Assignment —
Which lines of the records below contain the word "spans"? Copy each of them out.

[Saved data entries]
+ + + + + + +

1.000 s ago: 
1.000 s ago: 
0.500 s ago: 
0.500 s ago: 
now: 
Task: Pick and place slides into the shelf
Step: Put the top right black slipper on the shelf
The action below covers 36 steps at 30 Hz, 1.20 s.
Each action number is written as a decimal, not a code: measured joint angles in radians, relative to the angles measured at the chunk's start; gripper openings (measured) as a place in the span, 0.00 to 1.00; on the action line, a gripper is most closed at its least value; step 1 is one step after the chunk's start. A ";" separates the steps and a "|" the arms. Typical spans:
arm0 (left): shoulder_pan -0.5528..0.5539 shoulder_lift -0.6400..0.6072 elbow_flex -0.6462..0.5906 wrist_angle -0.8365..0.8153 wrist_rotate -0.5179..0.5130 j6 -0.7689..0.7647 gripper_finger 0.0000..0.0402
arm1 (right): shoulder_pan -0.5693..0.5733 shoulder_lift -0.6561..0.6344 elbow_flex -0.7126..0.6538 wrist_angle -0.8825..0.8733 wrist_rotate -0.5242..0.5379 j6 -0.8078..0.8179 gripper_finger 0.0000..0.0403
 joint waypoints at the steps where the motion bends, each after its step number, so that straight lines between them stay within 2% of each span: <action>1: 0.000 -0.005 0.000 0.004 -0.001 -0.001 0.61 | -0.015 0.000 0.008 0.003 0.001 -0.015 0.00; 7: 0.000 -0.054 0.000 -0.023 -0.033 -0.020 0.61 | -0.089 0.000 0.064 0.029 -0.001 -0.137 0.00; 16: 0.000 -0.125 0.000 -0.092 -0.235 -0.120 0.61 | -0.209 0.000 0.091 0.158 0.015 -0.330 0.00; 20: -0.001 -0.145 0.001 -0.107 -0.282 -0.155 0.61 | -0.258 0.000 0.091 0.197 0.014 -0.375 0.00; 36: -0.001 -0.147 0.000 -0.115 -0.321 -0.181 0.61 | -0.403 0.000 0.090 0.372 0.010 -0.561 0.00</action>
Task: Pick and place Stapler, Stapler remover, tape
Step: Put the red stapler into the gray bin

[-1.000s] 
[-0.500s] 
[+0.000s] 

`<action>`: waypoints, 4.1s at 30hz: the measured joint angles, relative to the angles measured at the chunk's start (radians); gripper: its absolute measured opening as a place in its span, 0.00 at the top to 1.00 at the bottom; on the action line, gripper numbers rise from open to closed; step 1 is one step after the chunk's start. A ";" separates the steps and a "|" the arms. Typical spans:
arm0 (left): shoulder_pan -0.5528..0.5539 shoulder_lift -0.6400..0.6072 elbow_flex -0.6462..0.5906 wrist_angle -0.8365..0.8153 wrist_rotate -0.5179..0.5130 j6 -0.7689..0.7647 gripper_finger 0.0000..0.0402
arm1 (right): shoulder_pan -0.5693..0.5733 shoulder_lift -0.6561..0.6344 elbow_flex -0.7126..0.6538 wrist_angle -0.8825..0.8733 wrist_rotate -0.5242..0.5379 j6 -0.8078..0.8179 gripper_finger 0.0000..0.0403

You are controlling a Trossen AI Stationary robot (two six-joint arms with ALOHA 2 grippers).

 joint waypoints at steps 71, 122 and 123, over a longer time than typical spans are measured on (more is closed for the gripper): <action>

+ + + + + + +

Exercise solution —
Each action number is written as a decimal, not a code: measured joint angles in radians, relative to the angles measured at the chunk's start; gripper openings (measured) as a place in the span, 0.00 to 1.00; on the action line, a gripper is most closed at its least value; step 1 is one step after the chunk's start. A ";" separates the steps and a "|" the arms. Typical spans:
`<action>`: waypoints, 4.1s at 30hz: the measured joint angles, relative to the angles measured at the chunk's start (radians); gripper: its absolute measured opening as a place in its span, 0.00 at the top to 1.00 at the bottom; on the action line, gripper numbers rise from open to closed; step 1 is one step after the chunk's start. A ";" separates the steps and a "|" the arms. Typical spans:
 joint waypoints at steps 71, 122 and 123, over a longer time than typical spans are measured on (more is closed for the gripper): <action>

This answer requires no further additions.